= Reclamation district =

Reclamation districts are a form of special-purpose districts in the United States (and possibly other countries) which are responsible for reclaiming and/or maintaining land that is threatened by permanent or temporary flooding for agricultural, residential, commercial, or industrial use. The land is reclaimed by removing and/or preventing water from returning via systems of levees, dikes, drainage ditches, and pumps.

==In the United States==

Many American reclamation districts were established prior to 1900, when local land owners first started working to put new land into agricultural production. Much of the lands "reclaimed" by 19th century reclamation districts were natural wetlands. Since wetlands are subject to flooding, these lands often were adjacent to sources of water, making them ideal for growing irrigated crops. Furthermore, the soils of wetlands also proved to be excellent for crops.

Though the original use of most of the reclaimed land was for agriculture, increasing urbanization has changed the land use of areas protected by the districts.
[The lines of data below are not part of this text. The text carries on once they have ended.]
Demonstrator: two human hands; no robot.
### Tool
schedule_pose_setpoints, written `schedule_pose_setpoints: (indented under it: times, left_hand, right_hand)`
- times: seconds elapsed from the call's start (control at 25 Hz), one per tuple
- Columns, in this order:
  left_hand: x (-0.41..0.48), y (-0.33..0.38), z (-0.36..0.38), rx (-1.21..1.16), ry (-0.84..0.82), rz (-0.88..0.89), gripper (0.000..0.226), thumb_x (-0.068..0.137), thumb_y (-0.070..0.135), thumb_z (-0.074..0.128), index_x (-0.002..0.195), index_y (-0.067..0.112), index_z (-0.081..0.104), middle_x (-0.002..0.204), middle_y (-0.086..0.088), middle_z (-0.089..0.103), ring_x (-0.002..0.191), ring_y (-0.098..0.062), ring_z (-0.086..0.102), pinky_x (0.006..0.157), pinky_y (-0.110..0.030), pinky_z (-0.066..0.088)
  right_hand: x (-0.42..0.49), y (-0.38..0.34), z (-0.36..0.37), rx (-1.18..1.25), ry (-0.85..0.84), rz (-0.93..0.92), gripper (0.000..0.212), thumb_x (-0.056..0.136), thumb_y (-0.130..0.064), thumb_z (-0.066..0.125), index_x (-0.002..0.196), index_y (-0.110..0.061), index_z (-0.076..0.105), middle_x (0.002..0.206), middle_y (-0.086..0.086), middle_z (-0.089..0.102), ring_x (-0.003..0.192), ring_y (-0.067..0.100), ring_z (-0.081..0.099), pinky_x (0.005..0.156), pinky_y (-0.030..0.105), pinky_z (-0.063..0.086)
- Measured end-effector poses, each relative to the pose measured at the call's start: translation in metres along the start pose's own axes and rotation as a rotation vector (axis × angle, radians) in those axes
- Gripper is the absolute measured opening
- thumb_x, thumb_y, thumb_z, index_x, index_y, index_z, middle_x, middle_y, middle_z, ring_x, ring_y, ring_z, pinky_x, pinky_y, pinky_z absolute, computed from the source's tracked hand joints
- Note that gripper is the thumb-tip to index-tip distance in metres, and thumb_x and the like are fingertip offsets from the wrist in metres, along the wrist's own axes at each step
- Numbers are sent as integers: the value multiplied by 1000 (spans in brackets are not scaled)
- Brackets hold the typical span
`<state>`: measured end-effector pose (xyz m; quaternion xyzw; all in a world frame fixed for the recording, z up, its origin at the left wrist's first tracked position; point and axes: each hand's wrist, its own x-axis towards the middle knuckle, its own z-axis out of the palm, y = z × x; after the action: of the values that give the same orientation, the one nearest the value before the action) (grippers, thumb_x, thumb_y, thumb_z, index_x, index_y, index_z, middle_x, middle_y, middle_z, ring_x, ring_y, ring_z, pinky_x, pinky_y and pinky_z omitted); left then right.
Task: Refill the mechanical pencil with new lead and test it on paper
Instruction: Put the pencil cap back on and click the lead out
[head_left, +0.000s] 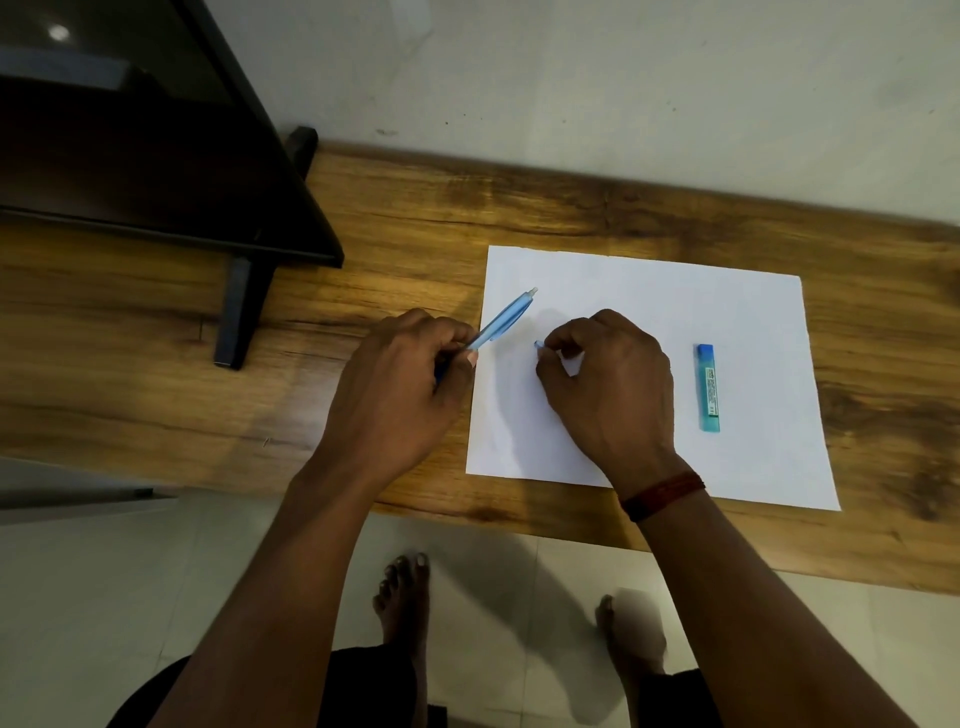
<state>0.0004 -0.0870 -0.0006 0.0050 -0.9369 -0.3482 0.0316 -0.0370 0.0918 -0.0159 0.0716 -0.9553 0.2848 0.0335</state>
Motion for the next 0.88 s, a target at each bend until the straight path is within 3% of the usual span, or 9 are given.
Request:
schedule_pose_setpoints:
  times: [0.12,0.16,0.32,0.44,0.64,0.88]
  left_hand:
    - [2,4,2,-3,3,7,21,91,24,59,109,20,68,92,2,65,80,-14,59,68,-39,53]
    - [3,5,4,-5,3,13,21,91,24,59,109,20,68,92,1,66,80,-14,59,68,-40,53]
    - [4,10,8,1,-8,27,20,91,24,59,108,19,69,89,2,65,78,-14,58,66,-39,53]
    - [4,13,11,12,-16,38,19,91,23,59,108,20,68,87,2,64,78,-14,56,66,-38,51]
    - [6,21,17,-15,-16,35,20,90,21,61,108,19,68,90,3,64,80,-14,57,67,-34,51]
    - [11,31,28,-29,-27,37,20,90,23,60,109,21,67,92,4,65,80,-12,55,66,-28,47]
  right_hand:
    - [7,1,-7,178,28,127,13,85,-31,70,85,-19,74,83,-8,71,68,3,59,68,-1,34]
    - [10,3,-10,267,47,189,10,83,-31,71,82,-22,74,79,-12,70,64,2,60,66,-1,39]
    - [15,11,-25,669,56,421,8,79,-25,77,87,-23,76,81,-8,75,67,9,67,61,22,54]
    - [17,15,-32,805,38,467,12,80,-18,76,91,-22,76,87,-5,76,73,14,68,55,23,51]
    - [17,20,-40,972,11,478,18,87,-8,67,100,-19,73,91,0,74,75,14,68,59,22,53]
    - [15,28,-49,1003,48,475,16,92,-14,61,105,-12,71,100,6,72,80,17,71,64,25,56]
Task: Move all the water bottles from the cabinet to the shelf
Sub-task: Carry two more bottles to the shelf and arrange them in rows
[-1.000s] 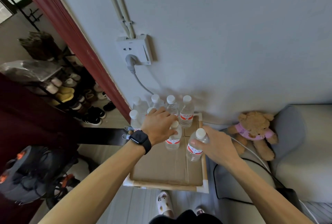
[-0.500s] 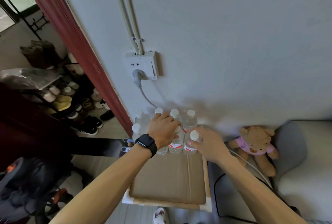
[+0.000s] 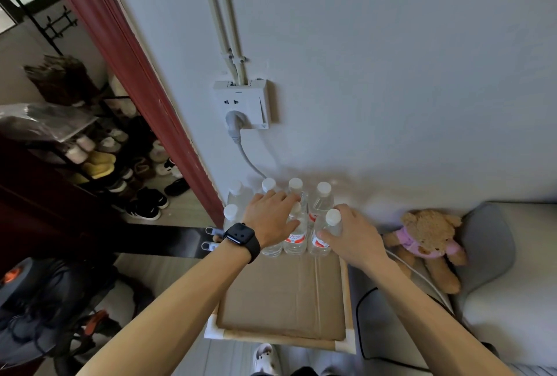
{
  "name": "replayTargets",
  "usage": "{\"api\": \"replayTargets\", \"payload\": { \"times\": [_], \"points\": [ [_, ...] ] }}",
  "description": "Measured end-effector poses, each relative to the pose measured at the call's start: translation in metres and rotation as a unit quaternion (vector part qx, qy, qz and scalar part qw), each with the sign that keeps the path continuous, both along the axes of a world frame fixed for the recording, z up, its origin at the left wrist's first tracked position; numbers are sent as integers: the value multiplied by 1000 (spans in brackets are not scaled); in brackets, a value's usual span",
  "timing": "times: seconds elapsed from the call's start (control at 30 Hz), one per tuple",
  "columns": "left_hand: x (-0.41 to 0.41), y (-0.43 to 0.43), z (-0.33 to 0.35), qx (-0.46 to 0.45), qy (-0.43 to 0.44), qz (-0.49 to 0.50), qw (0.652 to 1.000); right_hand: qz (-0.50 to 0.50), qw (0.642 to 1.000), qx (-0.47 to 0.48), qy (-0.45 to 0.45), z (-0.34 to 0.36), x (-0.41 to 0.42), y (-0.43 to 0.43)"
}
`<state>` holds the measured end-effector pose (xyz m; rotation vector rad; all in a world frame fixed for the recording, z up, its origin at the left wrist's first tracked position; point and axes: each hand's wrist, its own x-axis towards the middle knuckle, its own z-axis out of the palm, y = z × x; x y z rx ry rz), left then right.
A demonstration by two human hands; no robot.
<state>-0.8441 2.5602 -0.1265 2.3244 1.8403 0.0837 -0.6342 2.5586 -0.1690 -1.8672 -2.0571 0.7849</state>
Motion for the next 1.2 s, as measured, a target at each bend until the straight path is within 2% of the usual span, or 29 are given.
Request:
{"api": "replayTargets", "payload": {
  "times": [0.23,0.53,0.87,1.2],
  "points": [
    [-1,0,0,-6,-10,4,1000,-16,1000,-1,3,-2,-3,-1],
    [-1,5,5,-21,4,-5,1000,8,999,53,4,-1,-16,6],
    [-2,8,7,-32,8,-4,999,-11,1000,17,24,-1,-10,11],
    [0,9,9,-40,14,-3,999,23,999,11,-22,-5,-5,8]
  ]
}}
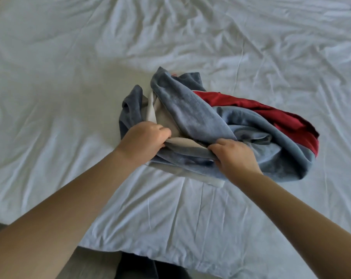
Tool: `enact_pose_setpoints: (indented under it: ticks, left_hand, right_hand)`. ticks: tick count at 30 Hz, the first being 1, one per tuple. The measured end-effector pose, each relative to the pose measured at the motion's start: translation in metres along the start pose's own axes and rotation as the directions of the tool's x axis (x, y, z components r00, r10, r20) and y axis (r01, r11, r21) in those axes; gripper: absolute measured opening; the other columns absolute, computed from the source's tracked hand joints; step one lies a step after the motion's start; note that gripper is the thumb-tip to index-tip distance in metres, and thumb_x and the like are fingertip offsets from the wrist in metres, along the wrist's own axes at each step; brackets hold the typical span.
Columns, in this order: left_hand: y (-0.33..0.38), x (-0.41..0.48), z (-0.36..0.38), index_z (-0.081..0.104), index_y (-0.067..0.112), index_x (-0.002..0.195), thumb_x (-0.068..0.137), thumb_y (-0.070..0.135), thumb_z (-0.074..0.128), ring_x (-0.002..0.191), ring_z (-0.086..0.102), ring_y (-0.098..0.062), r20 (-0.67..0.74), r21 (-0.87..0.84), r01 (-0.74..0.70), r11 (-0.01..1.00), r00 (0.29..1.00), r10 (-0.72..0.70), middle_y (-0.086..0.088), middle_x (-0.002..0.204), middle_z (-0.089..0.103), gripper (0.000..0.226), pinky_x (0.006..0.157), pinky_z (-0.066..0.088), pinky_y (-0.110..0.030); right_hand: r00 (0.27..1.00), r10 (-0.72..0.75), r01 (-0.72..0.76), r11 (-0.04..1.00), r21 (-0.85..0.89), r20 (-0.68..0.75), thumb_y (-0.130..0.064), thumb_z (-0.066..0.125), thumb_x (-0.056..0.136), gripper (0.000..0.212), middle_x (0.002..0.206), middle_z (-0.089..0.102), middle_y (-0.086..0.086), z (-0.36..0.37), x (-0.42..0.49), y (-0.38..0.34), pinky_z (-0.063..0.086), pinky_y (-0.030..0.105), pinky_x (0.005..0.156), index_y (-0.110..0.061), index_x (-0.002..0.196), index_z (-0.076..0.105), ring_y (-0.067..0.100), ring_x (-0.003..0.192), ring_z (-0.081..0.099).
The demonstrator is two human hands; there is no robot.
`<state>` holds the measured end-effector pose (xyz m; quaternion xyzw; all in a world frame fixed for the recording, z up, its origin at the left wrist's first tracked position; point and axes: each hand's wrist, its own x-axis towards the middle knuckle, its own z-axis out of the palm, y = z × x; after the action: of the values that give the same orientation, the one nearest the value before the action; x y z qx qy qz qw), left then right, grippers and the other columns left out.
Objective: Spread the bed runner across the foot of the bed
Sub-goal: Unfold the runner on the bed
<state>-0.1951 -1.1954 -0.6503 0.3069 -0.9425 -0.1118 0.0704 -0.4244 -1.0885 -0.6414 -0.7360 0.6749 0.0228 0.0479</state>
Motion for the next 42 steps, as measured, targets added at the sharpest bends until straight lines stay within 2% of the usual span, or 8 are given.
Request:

Today fewer wetlands are being reclaimed, leaving districts primarily responsible for maintaining the existing systems used to keep the land within their jurisdiction dry. Since reclamation districts were formed with the purpose of reclaiming specific areas of land (hence their name), they are often defined by the extent of land they protect. Different sides of a river often will fall under the jurisdiction of different reclamation districts.

Federal, state, and local governments all interact with reclamation districts. In states like California, the districts can operate under their own authority. The California Reclamation Districts occupy mostly the Central Valley area that drains into the San Francisco Bay. However, if the Central Valley Flood Protection Board, which is responsible for monitoring California reclamation districts, determines that a local district is not adequately maintaining its levee system, the Board has the power to authorize the California Department of Water Resources to establish a maintenance area and essentially take responsibility of the levee.

Typically, reclamation districts are run by elected board members who often own property or work on land in the districts. The costs of maintaining the levees are paid for by taxes that are placed on property owners. In times of emergency, reclamation districts will appeal to county, state, and federal agencies for additional funds necessary to repair levees.